### Records to process
■ ■ ■ ■ ■
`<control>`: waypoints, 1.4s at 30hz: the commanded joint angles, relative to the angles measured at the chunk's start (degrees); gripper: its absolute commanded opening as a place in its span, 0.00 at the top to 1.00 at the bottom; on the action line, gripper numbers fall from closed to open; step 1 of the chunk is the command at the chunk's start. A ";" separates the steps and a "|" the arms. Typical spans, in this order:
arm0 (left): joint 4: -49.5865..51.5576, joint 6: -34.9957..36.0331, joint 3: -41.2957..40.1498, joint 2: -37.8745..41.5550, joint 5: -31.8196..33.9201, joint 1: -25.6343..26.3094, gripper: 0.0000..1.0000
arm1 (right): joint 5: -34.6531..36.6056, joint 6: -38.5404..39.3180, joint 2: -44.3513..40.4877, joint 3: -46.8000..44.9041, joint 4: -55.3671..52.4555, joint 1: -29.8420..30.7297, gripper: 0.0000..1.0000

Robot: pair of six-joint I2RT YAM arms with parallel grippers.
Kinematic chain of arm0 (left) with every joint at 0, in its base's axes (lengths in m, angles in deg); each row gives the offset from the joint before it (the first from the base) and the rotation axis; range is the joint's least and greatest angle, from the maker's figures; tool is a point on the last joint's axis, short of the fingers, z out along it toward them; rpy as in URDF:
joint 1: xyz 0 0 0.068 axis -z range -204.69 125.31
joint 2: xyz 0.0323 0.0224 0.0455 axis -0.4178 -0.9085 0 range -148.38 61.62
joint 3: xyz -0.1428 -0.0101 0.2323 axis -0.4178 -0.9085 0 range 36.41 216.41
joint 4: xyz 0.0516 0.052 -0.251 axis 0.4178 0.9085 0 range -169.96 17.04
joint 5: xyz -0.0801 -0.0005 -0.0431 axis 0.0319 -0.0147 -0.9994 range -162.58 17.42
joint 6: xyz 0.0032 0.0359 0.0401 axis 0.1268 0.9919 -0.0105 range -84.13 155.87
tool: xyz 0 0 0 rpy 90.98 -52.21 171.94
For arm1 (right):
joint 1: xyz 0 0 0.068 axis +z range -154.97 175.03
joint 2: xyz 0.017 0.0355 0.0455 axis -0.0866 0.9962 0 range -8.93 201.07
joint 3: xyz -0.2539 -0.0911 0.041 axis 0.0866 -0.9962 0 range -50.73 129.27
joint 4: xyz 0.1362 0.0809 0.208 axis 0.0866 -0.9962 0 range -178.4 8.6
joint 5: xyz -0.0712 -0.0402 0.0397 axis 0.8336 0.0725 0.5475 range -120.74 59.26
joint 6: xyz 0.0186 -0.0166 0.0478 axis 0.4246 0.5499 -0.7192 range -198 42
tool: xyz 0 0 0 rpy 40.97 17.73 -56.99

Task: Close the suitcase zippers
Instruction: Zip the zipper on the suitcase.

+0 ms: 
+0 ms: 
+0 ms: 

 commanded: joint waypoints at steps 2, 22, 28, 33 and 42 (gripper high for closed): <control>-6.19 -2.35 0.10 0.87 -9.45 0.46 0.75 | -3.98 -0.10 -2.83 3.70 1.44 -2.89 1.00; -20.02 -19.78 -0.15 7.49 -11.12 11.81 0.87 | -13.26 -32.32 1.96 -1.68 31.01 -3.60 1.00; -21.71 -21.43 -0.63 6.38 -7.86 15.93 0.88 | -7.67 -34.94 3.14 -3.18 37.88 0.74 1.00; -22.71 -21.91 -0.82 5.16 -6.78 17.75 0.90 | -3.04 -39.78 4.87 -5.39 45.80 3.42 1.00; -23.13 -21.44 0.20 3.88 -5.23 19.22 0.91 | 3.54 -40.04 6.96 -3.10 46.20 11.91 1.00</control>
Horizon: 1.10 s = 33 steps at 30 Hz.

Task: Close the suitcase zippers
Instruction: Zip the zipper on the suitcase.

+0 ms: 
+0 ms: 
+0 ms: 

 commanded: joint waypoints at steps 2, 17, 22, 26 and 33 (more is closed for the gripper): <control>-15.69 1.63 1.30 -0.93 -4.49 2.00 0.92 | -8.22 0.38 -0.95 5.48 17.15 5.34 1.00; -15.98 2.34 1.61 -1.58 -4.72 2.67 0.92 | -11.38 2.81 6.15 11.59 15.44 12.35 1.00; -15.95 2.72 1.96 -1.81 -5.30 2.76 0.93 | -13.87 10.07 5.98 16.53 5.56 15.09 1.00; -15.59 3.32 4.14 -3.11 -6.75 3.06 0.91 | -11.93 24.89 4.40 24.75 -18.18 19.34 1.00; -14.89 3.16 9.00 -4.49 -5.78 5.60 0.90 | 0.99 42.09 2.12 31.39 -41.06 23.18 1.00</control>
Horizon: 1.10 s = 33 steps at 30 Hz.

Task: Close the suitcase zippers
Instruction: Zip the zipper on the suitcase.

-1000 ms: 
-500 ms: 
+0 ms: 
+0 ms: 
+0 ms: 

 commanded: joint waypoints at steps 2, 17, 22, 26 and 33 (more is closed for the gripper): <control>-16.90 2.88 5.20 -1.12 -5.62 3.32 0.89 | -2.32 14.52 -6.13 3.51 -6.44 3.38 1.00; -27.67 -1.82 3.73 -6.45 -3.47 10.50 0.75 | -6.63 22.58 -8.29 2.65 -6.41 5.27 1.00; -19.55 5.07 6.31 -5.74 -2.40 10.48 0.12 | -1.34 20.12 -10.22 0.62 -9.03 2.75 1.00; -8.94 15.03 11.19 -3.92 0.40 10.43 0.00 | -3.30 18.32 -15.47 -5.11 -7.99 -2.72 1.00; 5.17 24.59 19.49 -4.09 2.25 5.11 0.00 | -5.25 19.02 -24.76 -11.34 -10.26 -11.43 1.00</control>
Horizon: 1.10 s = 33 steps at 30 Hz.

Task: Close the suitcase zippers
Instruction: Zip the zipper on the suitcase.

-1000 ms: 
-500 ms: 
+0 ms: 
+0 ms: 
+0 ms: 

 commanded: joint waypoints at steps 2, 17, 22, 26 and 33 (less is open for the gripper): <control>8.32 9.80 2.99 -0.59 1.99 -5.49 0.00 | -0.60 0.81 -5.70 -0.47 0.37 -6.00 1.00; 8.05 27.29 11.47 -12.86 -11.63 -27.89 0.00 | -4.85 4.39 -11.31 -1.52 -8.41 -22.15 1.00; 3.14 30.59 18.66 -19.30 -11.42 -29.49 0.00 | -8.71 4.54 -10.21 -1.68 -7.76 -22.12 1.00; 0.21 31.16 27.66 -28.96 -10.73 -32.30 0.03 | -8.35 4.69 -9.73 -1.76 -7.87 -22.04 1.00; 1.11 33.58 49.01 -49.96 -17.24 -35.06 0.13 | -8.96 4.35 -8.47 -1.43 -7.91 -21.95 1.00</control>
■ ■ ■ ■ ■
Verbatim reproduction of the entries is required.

### Exercise output
`<control>`: waypoints, 1.4s at 30hz: the commanded joint angles, relative to the angles measured at the chunk's start (degrees); gripper: its absolute commanded opening as a place in its span, 0.00 at the top to 1.00 at the bottom; on the action line, gripper numbers fall from closed to open; step 1 of the chunk is the command at the chunk's start. A ";" separates the steps and a "|" the arms. Typical spans, in this order:
arm0 (left): joint 4: -49.5865..51.5576, joint 6: -34.9957..36.0331, joint 3: -41.2957..40.1498, joint 2: -37.8745..41.5550, joint 5: -31.8196..33.9201, joint 1: -25.6343..26.3094, gripper: 0.0000..1.0000
arm1 (right): joint 5: -34.6531..36.6056, joint 6: -38.5404..39.3180, joint 2: -44.3513..40.4877, joint 3: -46.8000..44.9041, joint 4: -55.3671..52.4555, joint 1: -29.8420..30.7297, gripper: 0.0000..1.0000

Robot: pair of six-joint I2RT YAM arms with parallel grippers.
Kinematic chain of arm0 (left) with every joint at 0, in its base's axes (lengths in m, angles in deg); each row gives the offset from the joint before it (the first from the base) and the rotation axis; range is the joint's least and greatest angle, from the maker's figures; tool is a point on the last joint's axis, short of the fingers, z out along it toward them; rpy as in URDF:
joint 1: xyz 0 0 0.068 axis -z range -204.69 125.31
joint 2: xyz 0.0323 0.0224 0.0455 axis -0.4178 -0.9085 0 range -148.38 61.62
joint 3: xyz -0.1428 -0.0101 0.2323 axis -0.4178 -0.9085 0 range 36.41 216.41
joint 4: xyz 0.0516 0.052 -0.251 axis 0.4178 0.9085 0 range -169.96 17.04
joint 5: xyz -0.0801 -0.0005 -0.0431 axis 0.0319 -0.0147 -0.9994 range -162.58 17.42
joint 6: xyz 0.0032 0.0359 0.0401 axis 0.1268 0.9919 -0.0105 range -84.13 155.87
tool: xyz 0 0 0 rpy 90.98 -52.21 171.94
For arm1 (right):
joint 1: xyz 0 0 0.068 axis +z range -154.97 175.03
joint 2: xyz 0.017 0.0355 0.0455 axis -0.0866 0.9962 0 range -8.93 201.07
joint 3: xyz -0.2539 -0.0911 0.041 axis 0.0866 -0.9962 0 range -50.73 129.27
joint 4: xyz 0.1362 0.0809 0.208 axis 0.0866 -0.9962 0 range -178.4 8.6
joint 5: xyz -0.0712 -0.0402 0.0397 axis 0.8336 0.0725 0.5475 range -120.74 59.26
joint 6: xyz 0.0186 -0.0166 0.0478 axis 0.4246 0.5499 -0.7192 range -198 42
tool: xyz 0 0 0 rpy 40.97 17.73 -56.99

Task: Close the suitcase zippers
Instruction: Zip the zipper on the suitcase.

+0 ms: 
+0 ms: 
+0 ms: 

 commanded: joint waypoints at steps 2, 22, 28, 33 and 42 (gripper high for closed): <control>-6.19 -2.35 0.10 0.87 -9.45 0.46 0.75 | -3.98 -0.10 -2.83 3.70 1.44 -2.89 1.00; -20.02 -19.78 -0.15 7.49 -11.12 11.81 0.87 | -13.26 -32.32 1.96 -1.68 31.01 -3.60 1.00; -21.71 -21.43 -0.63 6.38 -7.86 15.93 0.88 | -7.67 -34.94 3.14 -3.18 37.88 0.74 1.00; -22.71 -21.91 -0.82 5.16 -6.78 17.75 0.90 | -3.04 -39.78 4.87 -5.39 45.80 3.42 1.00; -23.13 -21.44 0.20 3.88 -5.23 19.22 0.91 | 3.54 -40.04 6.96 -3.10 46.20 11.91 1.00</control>
Horizon: 1.10 s = 33 steps at 30 Hz.

Task: Close the suitcase zippers
Instruction: Zip the zipper on the suitcase.

+0 ms: 
+0 ms: 
+0 ms: 

 commanded: joint waypoints at steps 2, 17, 22, 26 and 33 (more is closed for the gripper): <control>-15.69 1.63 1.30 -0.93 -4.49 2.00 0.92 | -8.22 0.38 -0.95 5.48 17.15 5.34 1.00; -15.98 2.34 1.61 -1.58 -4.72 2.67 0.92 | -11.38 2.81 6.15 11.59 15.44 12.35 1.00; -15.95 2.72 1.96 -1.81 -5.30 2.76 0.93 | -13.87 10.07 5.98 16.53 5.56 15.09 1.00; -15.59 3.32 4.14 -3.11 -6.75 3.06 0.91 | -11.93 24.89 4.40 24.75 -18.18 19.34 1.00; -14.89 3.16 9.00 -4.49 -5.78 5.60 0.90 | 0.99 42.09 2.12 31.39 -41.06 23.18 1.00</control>
Horizon: 1.10 s = 33 steps at 30 Hz.

Task: Close the suitcase zippers
Instruction: Zip the zipper on the suitcase.

-1000 ms: 
-500 ms: 
+0 ms: 
+0 ms: 
+0 ms: 

 commanded: joint waypoints at steps 2, 17, 22, 26 and 33 (more is closed for the gripper): <control>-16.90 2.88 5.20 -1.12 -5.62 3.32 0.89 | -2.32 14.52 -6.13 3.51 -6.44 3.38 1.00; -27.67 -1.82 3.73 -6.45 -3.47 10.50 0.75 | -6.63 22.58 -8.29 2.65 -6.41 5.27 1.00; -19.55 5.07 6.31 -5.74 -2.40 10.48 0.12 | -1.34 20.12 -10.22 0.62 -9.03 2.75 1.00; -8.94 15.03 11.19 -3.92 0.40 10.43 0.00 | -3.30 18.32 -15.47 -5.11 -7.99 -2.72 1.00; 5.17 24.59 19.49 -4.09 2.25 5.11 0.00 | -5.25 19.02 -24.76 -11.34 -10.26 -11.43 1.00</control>
Horizon: 1.10 s = 33 steps at 30 Hz.

Task: Close the suitcase zippers
Instruction: Zip the zipper on the suitcase.

-1000 ms: 
-500 ms: 
+0 ms: 
+0 ms: 
+0 ms: 

 commanded: joint waypoints at steps 2, 17, 22, 26 and 33 (less is open for the gripper): <control>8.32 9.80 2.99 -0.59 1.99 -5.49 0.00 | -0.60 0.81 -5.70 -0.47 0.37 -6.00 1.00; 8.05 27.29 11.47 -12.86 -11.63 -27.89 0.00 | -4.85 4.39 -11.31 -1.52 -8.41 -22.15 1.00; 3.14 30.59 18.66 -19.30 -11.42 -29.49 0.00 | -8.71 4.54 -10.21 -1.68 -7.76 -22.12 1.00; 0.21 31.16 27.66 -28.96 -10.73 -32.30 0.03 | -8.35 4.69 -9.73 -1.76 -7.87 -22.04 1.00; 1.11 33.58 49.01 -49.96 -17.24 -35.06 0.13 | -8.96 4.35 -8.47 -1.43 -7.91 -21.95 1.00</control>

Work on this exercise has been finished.